● To do
Scan the following material for the string "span" and copy each line in which it appears.

● Given material

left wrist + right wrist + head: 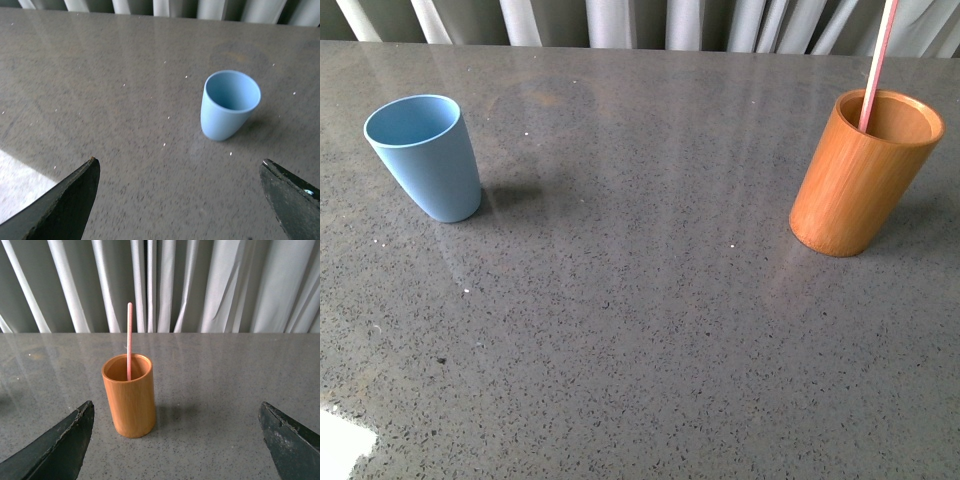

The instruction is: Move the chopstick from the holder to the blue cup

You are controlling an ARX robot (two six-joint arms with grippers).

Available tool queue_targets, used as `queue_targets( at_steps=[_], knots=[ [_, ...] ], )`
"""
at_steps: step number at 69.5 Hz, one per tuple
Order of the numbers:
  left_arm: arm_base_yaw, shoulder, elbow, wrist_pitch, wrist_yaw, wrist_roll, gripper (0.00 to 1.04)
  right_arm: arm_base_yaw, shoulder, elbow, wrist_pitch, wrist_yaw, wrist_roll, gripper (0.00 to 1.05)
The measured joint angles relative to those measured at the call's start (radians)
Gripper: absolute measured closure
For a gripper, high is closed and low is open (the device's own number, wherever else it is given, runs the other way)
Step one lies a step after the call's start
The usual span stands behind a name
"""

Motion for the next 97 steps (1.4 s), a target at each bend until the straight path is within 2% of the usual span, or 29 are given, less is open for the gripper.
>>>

● Answer
The usual span stands behind a name
Motion for the next 97 steps (1.4 s), a target at each bend until the straight path is within 2% of the usual span, or 29 are given, less is open for the gripper.

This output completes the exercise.